Line by line, copy all of the data exactly.

START Available data

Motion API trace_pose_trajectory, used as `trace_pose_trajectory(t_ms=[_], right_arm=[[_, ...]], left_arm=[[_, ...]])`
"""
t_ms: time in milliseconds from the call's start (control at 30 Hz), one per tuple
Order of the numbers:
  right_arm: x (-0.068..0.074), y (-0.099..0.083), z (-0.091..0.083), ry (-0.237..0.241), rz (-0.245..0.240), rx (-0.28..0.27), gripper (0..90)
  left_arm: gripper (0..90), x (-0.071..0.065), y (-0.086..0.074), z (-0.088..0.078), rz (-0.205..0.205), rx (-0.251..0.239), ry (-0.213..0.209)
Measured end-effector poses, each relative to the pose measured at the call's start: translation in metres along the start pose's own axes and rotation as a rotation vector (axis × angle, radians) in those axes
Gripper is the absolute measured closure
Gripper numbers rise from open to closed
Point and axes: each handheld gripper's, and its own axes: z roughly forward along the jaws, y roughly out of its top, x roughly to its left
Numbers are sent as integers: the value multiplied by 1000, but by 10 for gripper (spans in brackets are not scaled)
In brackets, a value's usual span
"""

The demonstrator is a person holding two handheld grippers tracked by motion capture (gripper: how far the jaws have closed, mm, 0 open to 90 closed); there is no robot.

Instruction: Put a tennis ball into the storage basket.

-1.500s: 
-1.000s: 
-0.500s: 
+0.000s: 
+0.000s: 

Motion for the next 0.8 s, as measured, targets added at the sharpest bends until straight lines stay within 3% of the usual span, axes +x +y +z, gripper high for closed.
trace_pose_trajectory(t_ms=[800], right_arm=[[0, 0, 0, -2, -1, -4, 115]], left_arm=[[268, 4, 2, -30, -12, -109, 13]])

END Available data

Reply
Motion API trace_pose_trajectory, used as `trace_pose_trajectory(t_ms=[_], right_arm=[[_, ...]], left_arm=[[_, ...]])`
"""
t_ms: time in milliseconds from the call's start (control at 30 Hz), one per tuple
Order of the numbers:
  right_arm: x (-0.068..0.074), y (-0.099..0.083), z (-0.091..0.083), ry (-0.237..0.241), rz (-0.245..0.240), rx (-0.28..0.27), gripper (0..90)
  left_arm: gripper (0..90), x (-0.071..0.065), y (-0.086..0.074), z (-0.088..0.078), rz (-0.205..0.205), rx (-0.251..0.239), ry (-0.213..0.209)
Measured end-effector poses, each relative to the pose measured at the call's start: translation in metres along the start pose's own axes and rotation as a rotation vector (axis × angle, radians) in those axes
Gripper is the absolute measured closure
Gripper numbers rise from open to closed
Point and axes: each handheld gripper's, and its own axes: z roughly forward along the jaws, y roughly out of its top, x roughly to its left
Numbers are sent as integers: the value multiplied by 1000, but by 10 for gripper (spans in brackets are not scaled)
In brackets, a value's usual span
"""

The demonstrator is a person holding two handheld grippers tracked by motion capture (gripper: how far the jaws have closed, mm, 0 open to 90 closed); there is no robot.

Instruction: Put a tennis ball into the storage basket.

-1.500s: 
-1.000s: 
-0.500s: 
+0.000s: 
+0.000s: 

Motion for the next 0.8 s, as measured, targets added at the sharpest bends until straight lines stay within 3% of the usual span, axes +x +y +z, gripper high for closed.
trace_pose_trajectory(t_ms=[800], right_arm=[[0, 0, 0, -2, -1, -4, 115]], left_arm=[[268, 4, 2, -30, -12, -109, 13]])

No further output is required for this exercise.